Updated data from a separate randomized Phase 2 trial of trilaciclib in small cell lung cancer (SCLC) will be presented during a poster session (1742PD) on Sunday, September 29 at ESMO 2019 in Barcelona, Spain.

“Triple-negative breast cancer is the most aggressive form of breast cancer and tends to have a poorer prognosis than other breast cancers. We need new therapeutic approaches that improve outcomes for women diagnosed with triple-negative breast cancer. As an oncologist specializing in triple-negative breast cancer, I am encouraged that trilaciclib has the potential to improve the survival of patients diagnosed with this disease.”

– Joyce A. O’Shaughnessy, M.D., Baylor University Medical Center, Texas Oncology, U.S. Oncology, and lead investigator of the trial

G1 Therapeutics scientific publications trlaciclib
Source: G1 Therapeutics: “Trilaciclib (G1T28), A Highly Potent, Transient CDK 4/6 Inhibitor, has the Potential to Decrease Myelotoxicity & Improve Anti-Tumor Efficacy”

“Trilaciclib is a first-in-class therapy that has improved outcomes for people with cancer being treated with chemotherapy in four randomized Phase 2 trials. The findings from these trials in small cell lung cancer and triple-negative breast cancer indicate that the clinical benefits of trilaciclib are meaningful and context-dependent,” said Raj Malik, M.D., Chief Medical Officer and Senior Vice President, R&D. “In metastatic triple-negative breast cancer, the benefit manifests as improved overall survival. In small cell lung cancer, patients experience myelopreservation benefits, including reduced rates of neutropenia, anemia and other chemotherapy-related side effects, and a corresponding decrease in the use of rescue therapies required to address those toxicities. Importantly, patient-reported outcome measures across all of our trials showed that trilaciclib improved the patient experience on chemotherapy.”

Related Article: Phase 2 Trial Data Demonstrates Longer Survival Rates for Women with Metastatic Triple-Negative Breast Cancer Receiving Trilaciclib & Chemotherapy

“Based on feedback from our pre-NDA meeting with the FDA, we will begin a rolling NDA submission for small cell lung cancer in the fourth quarter of this year, which we expect to complete in the second quarter of 2020. We have also had initial discussions with the FDA regarding the development of trilaciclib in triple-negative breast cancer, including the preliminary design of a Phase 3 trial. In 2020, we plan to initiate a Phase 3 trial in triple-negative breast cancer and a Phase 3 trial in colorectal cancer, with the goal of demonstrating the benefits of trilaciclib to patients receiving chemotherapy for multiple tumor types.”

– Mark Velleca, M.D., Ph.D., Chief Executive Officer

G1 Therapeutics Scientific publications for trilaciclib
Trial Design: Randomized, Open-Label, Multicenter, Global Phase 2 Study of Trilaciclib Plus GCb in Patients with mTNBC (G1T28-04; NCT02978716)

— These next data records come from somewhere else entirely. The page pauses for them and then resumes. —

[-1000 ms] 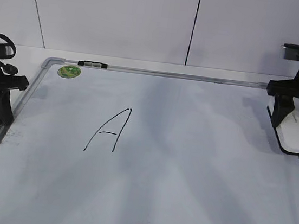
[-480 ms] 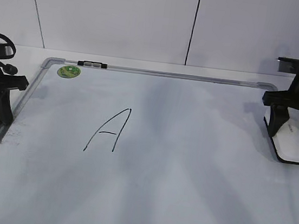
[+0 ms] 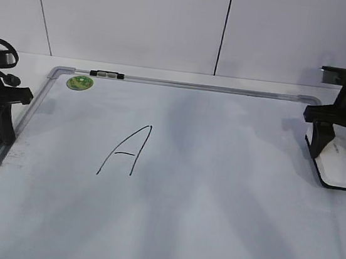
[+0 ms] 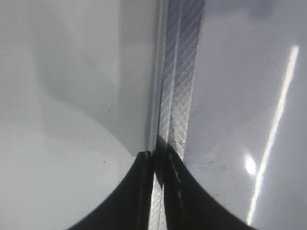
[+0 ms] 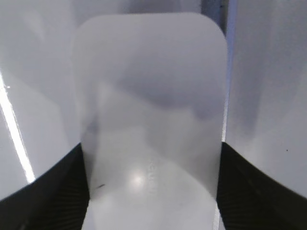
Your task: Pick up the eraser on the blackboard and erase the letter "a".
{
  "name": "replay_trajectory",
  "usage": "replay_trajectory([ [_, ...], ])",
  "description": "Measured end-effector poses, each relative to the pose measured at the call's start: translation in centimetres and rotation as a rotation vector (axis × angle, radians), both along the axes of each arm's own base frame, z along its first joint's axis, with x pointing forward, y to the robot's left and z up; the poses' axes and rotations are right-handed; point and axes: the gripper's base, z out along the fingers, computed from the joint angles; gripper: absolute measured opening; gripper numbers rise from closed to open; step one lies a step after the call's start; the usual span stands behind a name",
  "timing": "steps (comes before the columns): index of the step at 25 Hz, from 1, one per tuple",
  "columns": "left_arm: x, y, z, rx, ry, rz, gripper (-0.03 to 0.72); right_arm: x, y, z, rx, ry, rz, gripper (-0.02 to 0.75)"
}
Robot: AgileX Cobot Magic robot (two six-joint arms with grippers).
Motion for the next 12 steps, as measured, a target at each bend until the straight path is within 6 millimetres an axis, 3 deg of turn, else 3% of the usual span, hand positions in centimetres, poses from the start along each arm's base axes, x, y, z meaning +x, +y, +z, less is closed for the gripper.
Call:
replay_trajectory([
  [7,0.0,0.0,0.0,0.0,0.0,0.0,0.041,0.3,0.0,-1.7,-0.001,0.04,0.0,0.545],
  [12,0.0,0.0,0.0,0.0,0.0,0.0,0.041,0.4,0.0,-1.7,-0.001,0.041,0.0,0.545],
])
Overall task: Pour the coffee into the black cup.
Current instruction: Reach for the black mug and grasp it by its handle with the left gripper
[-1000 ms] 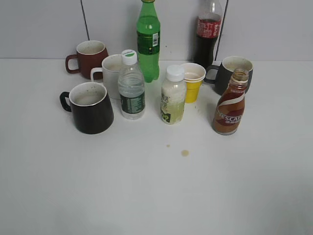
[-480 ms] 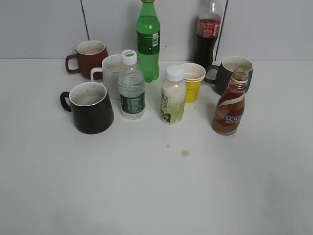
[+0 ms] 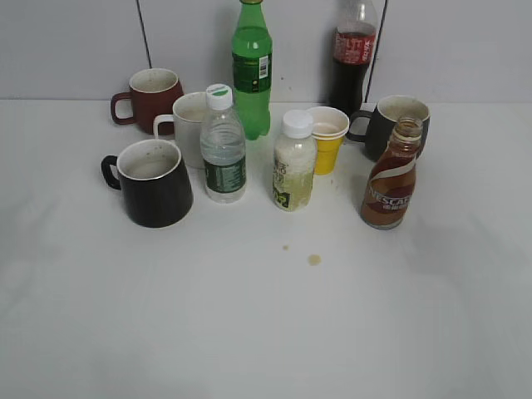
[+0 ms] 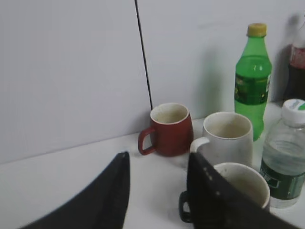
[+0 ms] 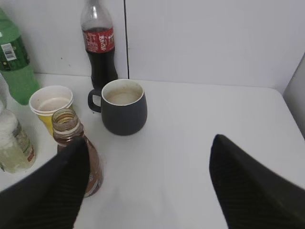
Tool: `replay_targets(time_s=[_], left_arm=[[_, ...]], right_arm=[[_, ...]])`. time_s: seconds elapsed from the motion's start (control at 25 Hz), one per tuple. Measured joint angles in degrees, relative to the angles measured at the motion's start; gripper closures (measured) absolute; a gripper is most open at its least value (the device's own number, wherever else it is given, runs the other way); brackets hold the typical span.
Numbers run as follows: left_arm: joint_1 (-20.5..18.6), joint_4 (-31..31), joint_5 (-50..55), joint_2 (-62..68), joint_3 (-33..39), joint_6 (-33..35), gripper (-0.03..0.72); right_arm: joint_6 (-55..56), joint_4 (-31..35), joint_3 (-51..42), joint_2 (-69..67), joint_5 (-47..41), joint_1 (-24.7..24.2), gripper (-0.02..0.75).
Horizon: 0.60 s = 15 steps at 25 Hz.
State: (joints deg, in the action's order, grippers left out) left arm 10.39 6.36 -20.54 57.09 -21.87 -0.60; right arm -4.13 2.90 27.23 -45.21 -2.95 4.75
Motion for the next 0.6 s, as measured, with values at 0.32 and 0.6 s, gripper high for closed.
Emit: replay_targets(time_s=[0.32,0.6], left_arm=[[-0.1,-8.5,-33.2,31.9,0.0,0.0,0.374],[-5.4,-5.6,-38.6,44.1,-2.5,0.0,0.394]], right_arm=[[3.7,-0.1,-0.2,-16.7,17.3,0.4,0.151],[4.1,-2.5,-1.0,-28.2,29.8,4.3,0.167]])
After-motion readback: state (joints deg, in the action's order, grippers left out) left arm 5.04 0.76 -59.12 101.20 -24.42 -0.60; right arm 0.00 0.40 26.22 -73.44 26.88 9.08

Overall survival benefit in mTNBC
The randomized, open-label Phase 2 study (NCT02978716) of trilaciclib in combination with GC, a current standard of care for TNBC, enrolled 102 patients who had received up to two prior chemotherapy regimens for locally recurrent or metastatic TNBC. In this three-arm trial, all three groups received a chemotherapy regimen of GC. Patients were randomized to receive GC only (Group 1) or GC plus one of two dosing schedules of trilaciclib: trilaciclib administered on the day of chemotherapy (Group 2) or trilaciclib administered the day prior to and the day of chemotherapy (Group 3). Primary endpoints for the trial included myelopreservation measures; secondary endpoints included additional myelopreservation measures and anti-tumor efficacy measures of overall response rate (ORR), progression-free survival (PFS) and OS. Myelopreservation and preliminary anti-tumor efficacy results from the trial were reported at the 2018 San Antonio Breast Cancer Symposium (press release here). Topline OS findings were announced in June 2019 (press release here); detailed OS results were reported for the first time at ESMO 2019.

Updated results from the trial showed:

The addition of trilaciclib to chemotherapy resulted in a significant increase in OS in both treatment groups compared to chemotherapy alone.

  • Compared to GC alone (Group 1), OS was improved for both trilaciclib arms (Groups 2 and 3) with median OS of 12.6 months, 20.1 months and 17.8 months, respectively (Group 2: HR=0.33, p=0.0283; Group 3: HR=0.34, p=0.0023). The median OS for Groups 2 and 3 combined was 20.1 months (HR=0.36, p=0.0015). The median OS for GC alone (Group 1, 12.6 months) was consistent with historical data.

PFS and ORR were consistent with previously reported data.

The safety and tolerability of trilaciclib were consistent with previously reported data.

  • There have been no serious adverse events attributed to treatment with trilaciclib in this trial.

Patient-reported outcome (PRO) measures related to anemia were improved in patients receiving trilaciclib versus patients receiving chemotherapy alone.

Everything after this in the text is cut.